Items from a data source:
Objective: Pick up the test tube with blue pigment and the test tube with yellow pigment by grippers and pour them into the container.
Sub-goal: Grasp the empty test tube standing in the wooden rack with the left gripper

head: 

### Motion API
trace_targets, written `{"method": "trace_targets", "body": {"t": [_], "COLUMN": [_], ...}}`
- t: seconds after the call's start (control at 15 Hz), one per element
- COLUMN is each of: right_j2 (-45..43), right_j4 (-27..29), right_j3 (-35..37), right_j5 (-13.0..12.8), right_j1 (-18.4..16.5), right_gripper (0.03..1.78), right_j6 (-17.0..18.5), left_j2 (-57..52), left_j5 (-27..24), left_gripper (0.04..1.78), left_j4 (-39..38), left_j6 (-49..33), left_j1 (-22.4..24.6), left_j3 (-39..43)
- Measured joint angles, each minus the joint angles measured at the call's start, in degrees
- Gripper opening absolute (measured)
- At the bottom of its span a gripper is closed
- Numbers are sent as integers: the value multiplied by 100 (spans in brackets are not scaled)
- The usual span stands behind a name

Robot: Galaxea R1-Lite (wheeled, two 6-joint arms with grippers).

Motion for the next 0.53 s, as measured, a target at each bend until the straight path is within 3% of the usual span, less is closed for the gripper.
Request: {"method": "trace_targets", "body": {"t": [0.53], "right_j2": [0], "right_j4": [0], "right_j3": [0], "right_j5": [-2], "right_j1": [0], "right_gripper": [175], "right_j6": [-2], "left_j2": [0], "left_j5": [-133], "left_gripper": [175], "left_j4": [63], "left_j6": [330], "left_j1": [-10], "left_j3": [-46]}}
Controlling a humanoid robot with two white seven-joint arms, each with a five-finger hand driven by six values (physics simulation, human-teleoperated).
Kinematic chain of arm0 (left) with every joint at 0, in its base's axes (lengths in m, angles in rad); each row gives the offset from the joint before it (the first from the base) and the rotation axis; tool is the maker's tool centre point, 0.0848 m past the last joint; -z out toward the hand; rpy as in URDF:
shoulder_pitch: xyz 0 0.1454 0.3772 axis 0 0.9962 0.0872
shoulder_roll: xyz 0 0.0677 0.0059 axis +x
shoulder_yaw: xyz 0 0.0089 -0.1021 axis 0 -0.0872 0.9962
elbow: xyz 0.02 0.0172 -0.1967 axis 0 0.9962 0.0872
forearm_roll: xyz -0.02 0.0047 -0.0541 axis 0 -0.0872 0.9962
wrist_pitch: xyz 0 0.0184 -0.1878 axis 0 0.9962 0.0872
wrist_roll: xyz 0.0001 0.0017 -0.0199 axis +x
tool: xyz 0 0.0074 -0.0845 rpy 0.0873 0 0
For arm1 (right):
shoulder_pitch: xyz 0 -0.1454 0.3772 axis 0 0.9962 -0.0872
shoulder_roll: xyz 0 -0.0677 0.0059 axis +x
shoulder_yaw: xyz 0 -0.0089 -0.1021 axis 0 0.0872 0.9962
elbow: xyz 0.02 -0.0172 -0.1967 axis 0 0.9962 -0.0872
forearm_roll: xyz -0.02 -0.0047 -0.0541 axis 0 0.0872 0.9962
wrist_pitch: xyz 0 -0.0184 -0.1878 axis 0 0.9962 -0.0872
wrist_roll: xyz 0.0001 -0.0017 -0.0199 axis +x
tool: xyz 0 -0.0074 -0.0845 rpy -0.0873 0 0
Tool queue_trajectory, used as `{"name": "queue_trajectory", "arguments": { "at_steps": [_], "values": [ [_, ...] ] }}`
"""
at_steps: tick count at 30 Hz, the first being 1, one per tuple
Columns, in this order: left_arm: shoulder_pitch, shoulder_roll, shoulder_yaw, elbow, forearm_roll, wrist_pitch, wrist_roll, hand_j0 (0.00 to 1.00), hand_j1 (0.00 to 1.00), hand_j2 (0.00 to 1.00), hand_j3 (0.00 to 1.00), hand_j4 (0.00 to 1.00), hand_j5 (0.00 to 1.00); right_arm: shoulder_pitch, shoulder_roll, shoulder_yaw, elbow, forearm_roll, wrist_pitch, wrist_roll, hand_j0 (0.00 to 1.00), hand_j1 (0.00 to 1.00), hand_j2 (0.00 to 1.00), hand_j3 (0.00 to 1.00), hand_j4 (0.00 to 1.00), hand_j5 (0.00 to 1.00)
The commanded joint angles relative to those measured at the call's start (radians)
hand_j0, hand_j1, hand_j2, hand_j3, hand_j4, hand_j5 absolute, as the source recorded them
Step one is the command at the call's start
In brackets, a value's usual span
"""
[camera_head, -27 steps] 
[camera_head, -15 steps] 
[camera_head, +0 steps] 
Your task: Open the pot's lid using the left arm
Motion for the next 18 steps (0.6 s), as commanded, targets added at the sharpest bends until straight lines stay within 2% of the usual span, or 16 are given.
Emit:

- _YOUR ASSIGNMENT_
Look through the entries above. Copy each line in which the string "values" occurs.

- _OUTPUT BELOW_
Controlling a humanoid robot with two white seven-joint arms, each with a five-finger hand driven by six values (physics simulation, human-teleoperated).
Tool queue_trajectory, used as `{"name": "queue_trajectory", "arguments": { "at_steps": [_], "values": [ [_, ...] ] }}`

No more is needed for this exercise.